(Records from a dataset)
----------

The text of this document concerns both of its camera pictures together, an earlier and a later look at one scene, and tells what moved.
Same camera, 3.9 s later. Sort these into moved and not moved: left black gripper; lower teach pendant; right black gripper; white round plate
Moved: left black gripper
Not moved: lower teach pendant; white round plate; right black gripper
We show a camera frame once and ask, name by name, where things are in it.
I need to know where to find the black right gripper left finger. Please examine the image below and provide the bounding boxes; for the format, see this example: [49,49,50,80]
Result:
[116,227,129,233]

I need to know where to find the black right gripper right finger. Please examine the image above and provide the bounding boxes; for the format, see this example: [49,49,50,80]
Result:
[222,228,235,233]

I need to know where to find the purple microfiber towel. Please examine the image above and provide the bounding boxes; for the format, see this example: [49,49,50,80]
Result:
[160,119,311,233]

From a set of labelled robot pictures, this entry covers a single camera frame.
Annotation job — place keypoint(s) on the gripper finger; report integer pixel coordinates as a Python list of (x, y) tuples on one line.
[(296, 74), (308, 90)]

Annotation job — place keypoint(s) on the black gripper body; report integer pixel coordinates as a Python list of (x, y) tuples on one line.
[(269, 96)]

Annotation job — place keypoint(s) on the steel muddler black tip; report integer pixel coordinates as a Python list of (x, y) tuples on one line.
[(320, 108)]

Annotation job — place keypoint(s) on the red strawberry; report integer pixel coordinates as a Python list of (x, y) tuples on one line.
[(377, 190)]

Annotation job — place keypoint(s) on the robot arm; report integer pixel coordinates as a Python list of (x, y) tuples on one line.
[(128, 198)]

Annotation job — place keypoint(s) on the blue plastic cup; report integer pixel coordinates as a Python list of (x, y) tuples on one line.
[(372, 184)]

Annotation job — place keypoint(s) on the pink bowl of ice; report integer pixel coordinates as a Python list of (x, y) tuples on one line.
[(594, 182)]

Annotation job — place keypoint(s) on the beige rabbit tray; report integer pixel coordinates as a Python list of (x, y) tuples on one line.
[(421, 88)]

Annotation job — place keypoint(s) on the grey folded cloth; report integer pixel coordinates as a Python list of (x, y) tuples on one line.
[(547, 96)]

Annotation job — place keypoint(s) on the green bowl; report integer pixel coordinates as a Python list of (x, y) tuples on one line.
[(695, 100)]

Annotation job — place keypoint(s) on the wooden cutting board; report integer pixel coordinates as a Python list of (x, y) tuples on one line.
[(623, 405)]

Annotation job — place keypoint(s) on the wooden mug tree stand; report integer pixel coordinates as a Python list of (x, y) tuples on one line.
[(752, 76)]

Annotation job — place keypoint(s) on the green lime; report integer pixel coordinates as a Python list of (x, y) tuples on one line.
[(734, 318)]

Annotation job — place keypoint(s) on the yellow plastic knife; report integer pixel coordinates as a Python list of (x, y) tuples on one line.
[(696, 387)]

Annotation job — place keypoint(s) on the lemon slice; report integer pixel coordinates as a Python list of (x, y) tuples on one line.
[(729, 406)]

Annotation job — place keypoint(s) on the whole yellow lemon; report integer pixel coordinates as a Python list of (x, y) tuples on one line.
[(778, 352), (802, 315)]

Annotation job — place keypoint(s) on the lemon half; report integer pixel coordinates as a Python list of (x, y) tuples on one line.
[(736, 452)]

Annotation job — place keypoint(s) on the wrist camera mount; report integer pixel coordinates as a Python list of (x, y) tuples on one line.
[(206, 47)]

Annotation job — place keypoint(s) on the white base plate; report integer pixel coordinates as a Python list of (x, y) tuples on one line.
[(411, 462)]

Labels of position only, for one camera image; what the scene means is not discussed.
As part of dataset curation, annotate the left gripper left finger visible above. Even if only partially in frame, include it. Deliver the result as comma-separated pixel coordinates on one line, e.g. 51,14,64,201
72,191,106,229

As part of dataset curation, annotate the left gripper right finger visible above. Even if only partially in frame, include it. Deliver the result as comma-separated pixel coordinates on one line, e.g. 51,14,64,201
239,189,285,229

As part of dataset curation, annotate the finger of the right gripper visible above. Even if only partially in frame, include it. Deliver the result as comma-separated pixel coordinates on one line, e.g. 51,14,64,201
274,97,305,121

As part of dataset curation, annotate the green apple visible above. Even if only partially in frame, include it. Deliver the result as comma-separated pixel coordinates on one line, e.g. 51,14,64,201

----------

The task:
Transcribe the lines above precisely, keeping each one unchanged.

Reply to the exercise:
The text of this document concerns both of its camera pictures together, an earlier and a later look at one scene, and tells what moved.
Same camera, 3.9 s later. Sort these into moved and not moved: left black gripper; lower teach pendant; right black gripper; white round plate
Moved: left black gripper
Not moved: lower teach pendant; white round plate; right black gripper
We show a camera frame once and ask, name by name, where things are in it.
I need to know where to find the black right gripper left finger. Please examine the image below and provide the bounding boxes; for the format, see this example: [49,49,50,80]
Result:
[116,227,129,233]

I need to know where to find the black right gripper right finger. Please examine the image above and provide the bounding boxes; for the format, see this example: [49,49,50,80]
Result:
[222,228,235,233]

I need to know where to find the purple microfiber towel. Please examine the image above and provide the bounding boxes; for the format, see this example: [49,49,50,80]
Result:
[160,119,311,233]

From a set of labelled robot pictures, this entry covers a single camera frame.
Annotation job — place keypoint(s) on the gripper finger; report integer pixel coordinates as a Python list of (x, y) tuples on one line.
[(296, 74), (308, 90)]

Annotation job — place keypoint(s) on the black gripper body; report integer pixel coordinates as a Python list of (x, y) tuples on one line.
[(269, 96)]

Annotation job — place keypoint(s) on the steel muddler black tip; report integer pixel coordinates as a Python list of (x, y) tuples on one line.
[(320, 108)]

Annotation job — place keypoint(s) on the red strawberry; report integer pixel coordinates as a Python list of (x, y) tuples on one line.
[(377, 190)]

Annotation job — place keypoint(s) on the robot arm; report integer pixel coordinates as a Python list of (x, y) tuples on one line.
[(128, 198)]

Annotation job — place keypoint(s) on the blue plastic cup; report integer pixel coordinates as a Python list of (x, y) tuples on one line.
[(372, 184)]

Annotation job — place keypoint(s) on the pink bowl of ice; report integer pixel coordinates as a Python list of (x, y) tuples on one line.
[(594, 182)]

Annotation job — place keypoint(s) on the beige rabbit tray; report integer pixel coordinates as a Python list of (x, y) tuples on one line.
[(421, 88)]

Annotation job — place keypoint(s) on the grey folded cloth; report integer pixel coordinates as a Python list of (x, y) tuples on one line.
[(547, 96)]

Annotation job — place keypoint(s) on the green bowl; report integer pixel coordinates as a Python list of (x, y) tuples on one line.
[(695, 100)]

Annotation job — place keypoint(s) on the wooden cutting board; report integer pixel coordinates as a Python list of (x, y) tuples on one line.
[(623, 405)]

Annotation job — place keypoint(s) on the wooden mug tree stand; report integer pixel coordinates as a Python list of (x, y) tuples on one line.
[(752, 76)]

Annotation job — place keypoint(s) on the green lime; report integer pixel coordinates as a Python list of (x, y) tuples on one line.
[(734, 318)]

Annotation job — place keypoint(s) on the yellow plastic knife; report integer pixel coordinates as a Python list of (x, y) tuples on one line.
[(696, 387)]

Annotation job — place keypoint(s) on the lemon slice; report integer pixel coordinates as a Python list of (x, y) tuples on one line.
[(729, 406)]

Annotation job — place keypoint(s) on the whole yellow lemon; report integer pixel coordinates as a Python list of (x, y) tuples on one line.
[(778, 352), (802, 315)]

Annotation job — place keypoint(s) on the lemon half; report integer pixel coordinates as a Python list of (x, y) tuples on one line.
[(736, 452)]

Annotation job — place keypoint(s) on the wrist camera mount; report integer pixel coordinates as a Python list of (x, y) tuples on one line.
[(206, 47)]

Annotation job — place keypoint(s) on the white base plate; report integer pixel coordinates as a Python list of (x, y) tuples on one line.
[(411, 462)]

Labels of position only, for one camera image; what the scene means is not discussed.
As part of dataset curation, annotate the left gripper left finger visible above. Even if only partially in frame, include it. Deliver the result as comma-separated pixel coordinates on one line, e.g. 51,14,64,201
72,191,106,229

As part of dataset curation, annotate the left gripper right finger visible above. Even if only partially in frame, include it. Deliver the result as comma-separated pixel coordinates on one line, e.g. 51,14,64,201
239,189,285,229

As part of dataset curation, annotate the finger of the right gripper visible above. Even if only partially in frame, include it. Deliver the result as comma-separated pixel coordinates on one line, e.g. 51,14,64,201
274,97,305,121

As part of dataset curation, annotate the green apple visible above. Even if only partially in frame, include it. Deliver the result as comma-separated pixel coordinates on one line, e.g. 51,14,64,201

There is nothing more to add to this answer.